▶ Exercise brief: Scanning the listing below, tally every line where the string "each" shows up, then state the count alone.

Segment Open

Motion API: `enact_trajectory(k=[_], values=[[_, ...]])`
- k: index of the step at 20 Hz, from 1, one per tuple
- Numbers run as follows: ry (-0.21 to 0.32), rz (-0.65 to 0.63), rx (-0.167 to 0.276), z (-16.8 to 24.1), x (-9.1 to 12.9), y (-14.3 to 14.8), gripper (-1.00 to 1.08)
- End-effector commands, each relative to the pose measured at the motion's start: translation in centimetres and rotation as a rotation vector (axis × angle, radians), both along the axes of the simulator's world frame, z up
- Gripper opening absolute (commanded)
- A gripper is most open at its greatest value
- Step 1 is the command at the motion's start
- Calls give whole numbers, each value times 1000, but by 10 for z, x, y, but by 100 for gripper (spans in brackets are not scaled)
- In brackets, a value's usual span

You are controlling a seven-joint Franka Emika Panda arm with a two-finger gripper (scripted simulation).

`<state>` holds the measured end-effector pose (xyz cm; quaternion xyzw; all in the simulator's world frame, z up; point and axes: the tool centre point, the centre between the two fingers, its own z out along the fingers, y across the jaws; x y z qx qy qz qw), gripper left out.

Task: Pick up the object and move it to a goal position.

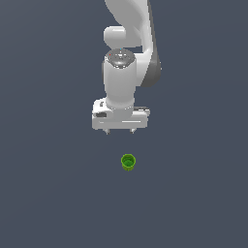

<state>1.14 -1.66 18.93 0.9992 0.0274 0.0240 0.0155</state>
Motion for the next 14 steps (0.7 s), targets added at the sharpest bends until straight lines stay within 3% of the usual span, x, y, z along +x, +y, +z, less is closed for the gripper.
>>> enact_trajectory(k=[1,14], values=[[0,0,0,0,0,0,100],[-7,27,-10,2,2,24,100]])
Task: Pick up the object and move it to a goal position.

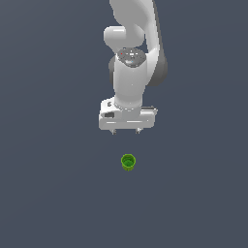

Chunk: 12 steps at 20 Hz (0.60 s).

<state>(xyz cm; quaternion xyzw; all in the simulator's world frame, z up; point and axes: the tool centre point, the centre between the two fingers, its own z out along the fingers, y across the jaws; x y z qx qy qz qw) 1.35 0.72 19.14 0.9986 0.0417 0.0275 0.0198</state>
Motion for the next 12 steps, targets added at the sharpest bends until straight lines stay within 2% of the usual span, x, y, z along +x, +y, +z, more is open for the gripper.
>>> enact_trajectory(k=[1,12], values=[[-1,-1,-1,0,0,0,100],[10,102,-7,-8,7,1,100]])
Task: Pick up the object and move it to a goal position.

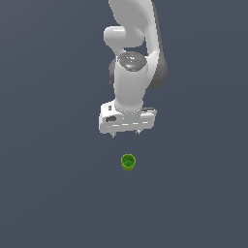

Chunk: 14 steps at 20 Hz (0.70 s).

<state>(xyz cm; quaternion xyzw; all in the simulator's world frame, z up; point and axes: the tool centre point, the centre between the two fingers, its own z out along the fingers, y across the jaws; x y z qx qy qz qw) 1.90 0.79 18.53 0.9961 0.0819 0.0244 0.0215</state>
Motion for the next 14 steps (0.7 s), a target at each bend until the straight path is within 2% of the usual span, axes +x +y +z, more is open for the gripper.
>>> enact_trajectory(k=[1,14], values=[[4,40,-2,-3,3,1,100],[35,369,-14,-30,23,5,100]])
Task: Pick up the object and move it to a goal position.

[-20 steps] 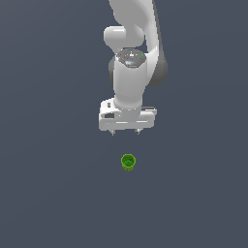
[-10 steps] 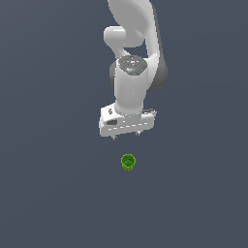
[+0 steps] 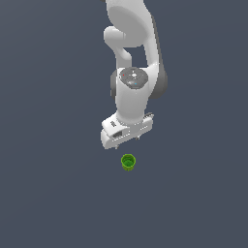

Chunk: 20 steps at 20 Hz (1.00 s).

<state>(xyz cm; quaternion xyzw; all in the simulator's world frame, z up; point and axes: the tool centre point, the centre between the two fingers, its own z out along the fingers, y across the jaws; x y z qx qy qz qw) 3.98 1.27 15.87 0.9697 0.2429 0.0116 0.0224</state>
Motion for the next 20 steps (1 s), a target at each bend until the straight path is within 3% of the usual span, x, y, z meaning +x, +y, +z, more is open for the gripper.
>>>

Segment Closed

▶ Output below: 4